_Work to complete_: Look through the data below for the line with "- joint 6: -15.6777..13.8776", and transcribe it exactly together with each line after it up to and including the line with "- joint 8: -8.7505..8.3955". Give nothing else.

Records from a collection
# # # #

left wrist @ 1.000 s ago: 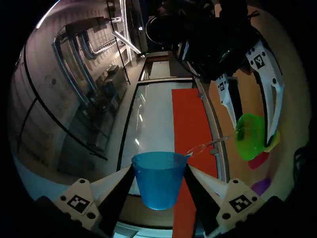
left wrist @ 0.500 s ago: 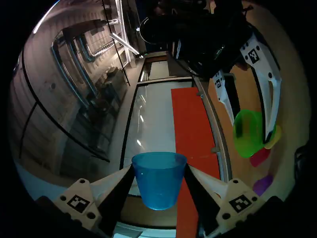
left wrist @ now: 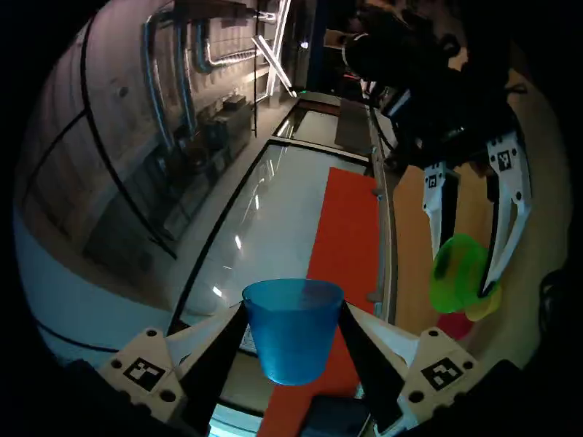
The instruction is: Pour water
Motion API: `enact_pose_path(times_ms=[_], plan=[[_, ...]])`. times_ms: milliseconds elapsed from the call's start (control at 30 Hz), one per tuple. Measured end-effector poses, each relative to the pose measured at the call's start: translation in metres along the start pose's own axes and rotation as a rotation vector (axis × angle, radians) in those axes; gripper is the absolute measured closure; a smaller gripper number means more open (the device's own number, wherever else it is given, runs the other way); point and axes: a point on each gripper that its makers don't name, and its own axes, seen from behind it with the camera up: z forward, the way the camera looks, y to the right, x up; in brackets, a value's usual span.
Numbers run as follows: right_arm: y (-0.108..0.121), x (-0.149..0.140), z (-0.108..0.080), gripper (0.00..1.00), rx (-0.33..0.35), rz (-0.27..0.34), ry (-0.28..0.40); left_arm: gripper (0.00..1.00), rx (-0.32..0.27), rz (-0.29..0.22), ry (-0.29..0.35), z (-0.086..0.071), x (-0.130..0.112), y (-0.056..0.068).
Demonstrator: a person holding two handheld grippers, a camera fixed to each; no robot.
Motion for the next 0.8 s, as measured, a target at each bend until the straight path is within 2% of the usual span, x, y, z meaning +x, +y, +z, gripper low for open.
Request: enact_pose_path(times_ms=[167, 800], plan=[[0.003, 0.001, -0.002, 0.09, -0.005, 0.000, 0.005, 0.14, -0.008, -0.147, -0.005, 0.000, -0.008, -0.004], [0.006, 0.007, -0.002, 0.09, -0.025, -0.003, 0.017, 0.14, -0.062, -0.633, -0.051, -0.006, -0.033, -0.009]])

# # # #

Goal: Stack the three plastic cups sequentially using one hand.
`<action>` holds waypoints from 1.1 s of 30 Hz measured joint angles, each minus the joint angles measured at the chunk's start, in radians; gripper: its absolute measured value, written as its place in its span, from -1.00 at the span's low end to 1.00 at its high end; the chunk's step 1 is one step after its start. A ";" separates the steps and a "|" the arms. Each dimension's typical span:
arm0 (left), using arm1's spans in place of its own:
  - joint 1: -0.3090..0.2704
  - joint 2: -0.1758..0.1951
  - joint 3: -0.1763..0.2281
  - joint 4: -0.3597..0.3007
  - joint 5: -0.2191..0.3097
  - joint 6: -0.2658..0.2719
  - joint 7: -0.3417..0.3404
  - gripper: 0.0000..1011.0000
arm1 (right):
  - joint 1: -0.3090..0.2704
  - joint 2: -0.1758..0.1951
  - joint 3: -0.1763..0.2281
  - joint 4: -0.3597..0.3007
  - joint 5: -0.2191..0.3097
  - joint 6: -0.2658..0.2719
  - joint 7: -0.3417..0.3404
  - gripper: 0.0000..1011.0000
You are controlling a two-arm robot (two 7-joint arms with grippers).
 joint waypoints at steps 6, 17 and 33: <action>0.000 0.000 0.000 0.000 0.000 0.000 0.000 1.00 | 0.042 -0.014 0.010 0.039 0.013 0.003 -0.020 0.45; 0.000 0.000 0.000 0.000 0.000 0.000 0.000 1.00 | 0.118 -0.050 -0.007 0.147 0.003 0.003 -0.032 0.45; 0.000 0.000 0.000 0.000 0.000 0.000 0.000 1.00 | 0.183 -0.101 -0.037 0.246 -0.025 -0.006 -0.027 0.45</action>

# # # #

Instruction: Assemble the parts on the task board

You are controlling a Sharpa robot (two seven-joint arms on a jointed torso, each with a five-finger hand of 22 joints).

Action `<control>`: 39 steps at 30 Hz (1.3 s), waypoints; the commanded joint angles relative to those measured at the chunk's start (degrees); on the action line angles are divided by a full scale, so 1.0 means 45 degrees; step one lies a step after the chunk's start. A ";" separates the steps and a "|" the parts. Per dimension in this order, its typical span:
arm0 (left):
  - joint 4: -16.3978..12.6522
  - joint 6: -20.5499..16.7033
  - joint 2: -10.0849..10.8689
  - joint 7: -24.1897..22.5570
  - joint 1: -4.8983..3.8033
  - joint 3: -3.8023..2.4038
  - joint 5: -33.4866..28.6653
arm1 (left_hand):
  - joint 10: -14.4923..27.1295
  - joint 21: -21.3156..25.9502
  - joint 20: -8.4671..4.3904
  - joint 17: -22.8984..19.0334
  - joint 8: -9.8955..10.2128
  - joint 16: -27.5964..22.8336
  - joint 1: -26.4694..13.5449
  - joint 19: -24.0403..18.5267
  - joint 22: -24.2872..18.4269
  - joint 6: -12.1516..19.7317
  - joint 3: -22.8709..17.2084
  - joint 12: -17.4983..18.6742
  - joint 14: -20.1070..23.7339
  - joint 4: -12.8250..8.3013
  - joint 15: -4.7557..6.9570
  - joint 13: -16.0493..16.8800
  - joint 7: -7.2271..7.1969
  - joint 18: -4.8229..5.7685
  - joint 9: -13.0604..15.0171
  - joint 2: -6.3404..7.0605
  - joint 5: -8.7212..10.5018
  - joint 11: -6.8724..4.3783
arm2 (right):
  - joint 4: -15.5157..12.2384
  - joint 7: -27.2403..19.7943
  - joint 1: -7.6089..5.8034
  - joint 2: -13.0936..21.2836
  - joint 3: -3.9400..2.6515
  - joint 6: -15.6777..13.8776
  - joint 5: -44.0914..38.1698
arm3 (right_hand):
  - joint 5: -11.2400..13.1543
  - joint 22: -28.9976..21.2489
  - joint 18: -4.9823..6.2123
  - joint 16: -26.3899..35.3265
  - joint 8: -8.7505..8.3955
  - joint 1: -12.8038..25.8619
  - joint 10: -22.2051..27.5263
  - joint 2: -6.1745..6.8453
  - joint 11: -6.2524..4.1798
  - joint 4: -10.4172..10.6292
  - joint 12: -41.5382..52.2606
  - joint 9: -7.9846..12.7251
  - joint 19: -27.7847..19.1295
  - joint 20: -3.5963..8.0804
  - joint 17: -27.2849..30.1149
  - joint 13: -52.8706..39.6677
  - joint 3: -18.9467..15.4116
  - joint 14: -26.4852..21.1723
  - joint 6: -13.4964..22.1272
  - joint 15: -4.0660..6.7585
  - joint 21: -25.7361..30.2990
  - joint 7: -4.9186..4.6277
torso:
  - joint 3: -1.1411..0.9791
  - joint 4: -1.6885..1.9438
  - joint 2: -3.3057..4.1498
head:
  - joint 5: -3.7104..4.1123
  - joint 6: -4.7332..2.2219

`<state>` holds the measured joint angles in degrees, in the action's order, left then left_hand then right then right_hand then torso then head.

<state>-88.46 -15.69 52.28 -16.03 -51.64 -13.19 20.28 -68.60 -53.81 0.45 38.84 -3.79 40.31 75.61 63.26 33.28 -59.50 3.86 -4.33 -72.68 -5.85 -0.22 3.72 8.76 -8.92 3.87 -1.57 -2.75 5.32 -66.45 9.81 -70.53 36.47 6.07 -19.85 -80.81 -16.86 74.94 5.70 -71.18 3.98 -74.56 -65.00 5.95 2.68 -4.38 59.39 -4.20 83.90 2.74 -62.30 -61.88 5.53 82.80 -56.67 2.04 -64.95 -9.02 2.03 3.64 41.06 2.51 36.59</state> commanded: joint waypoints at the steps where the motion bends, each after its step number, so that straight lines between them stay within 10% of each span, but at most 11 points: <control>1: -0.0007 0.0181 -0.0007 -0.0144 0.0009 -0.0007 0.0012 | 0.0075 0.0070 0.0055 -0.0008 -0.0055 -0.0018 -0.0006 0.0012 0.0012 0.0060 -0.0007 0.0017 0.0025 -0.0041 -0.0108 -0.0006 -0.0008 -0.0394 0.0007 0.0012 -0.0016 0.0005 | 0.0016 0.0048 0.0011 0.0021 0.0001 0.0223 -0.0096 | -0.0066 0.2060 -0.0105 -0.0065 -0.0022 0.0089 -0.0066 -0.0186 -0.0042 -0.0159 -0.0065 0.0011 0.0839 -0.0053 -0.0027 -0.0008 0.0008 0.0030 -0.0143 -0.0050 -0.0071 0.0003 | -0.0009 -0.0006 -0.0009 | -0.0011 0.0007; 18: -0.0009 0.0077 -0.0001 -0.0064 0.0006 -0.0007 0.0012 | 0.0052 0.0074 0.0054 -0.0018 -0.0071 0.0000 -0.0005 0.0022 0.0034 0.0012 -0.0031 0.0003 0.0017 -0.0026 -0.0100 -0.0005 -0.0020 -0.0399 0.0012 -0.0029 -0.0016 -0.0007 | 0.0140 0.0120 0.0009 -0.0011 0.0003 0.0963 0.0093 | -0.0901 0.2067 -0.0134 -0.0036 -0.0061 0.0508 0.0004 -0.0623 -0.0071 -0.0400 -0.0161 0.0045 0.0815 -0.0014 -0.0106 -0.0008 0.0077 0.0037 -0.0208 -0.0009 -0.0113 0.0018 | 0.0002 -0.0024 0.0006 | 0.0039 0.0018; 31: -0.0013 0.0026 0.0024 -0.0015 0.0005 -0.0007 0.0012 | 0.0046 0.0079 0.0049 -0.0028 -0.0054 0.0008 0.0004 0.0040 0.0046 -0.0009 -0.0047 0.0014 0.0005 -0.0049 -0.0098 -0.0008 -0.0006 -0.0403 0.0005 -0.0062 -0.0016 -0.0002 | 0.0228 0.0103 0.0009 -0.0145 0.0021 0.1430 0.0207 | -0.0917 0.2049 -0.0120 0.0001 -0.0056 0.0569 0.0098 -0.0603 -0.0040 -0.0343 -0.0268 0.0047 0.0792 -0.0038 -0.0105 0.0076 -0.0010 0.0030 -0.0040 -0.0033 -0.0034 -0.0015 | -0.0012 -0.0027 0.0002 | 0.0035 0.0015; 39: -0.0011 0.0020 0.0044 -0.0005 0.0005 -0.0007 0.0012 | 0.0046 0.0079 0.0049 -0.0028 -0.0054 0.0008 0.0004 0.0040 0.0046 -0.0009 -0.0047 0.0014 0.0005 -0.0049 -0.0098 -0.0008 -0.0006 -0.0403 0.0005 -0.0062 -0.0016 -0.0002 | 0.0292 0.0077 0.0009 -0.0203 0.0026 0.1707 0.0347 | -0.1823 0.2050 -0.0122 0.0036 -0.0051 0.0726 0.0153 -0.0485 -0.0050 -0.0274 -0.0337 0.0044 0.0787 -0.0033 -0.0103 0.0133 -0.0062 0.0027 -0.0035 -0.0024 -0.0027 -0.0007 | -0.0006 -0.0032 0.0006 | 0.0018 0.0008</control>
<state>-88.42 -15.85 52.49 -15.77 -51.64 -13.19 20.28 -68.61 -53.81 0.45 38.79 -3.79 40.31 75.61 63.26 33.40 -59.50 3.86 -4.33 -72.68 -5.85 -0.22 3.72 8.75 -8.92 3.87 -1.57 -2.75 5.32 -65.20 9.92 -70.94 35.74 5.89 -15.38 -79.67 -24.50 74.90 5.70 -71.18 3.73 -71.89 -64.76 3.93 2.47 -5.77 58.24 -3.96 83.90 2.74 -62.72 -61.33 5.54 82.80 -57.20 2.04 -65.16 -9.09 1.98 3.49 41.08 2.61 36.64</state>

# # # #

_Solution to this problem_:
  - joint 6: -15.6777..13.8776
  - joint 5: -44.0914..38.1698
arm3 (right_hand):
  - joint 5: -11.2400..13.1543
  - joint 22: -28.9976..21.2489
  - joint 18: -4.9823..6.2123
  - joint 16: -26.3899..35.3265
  - joint 8: -8.7505..8.3955

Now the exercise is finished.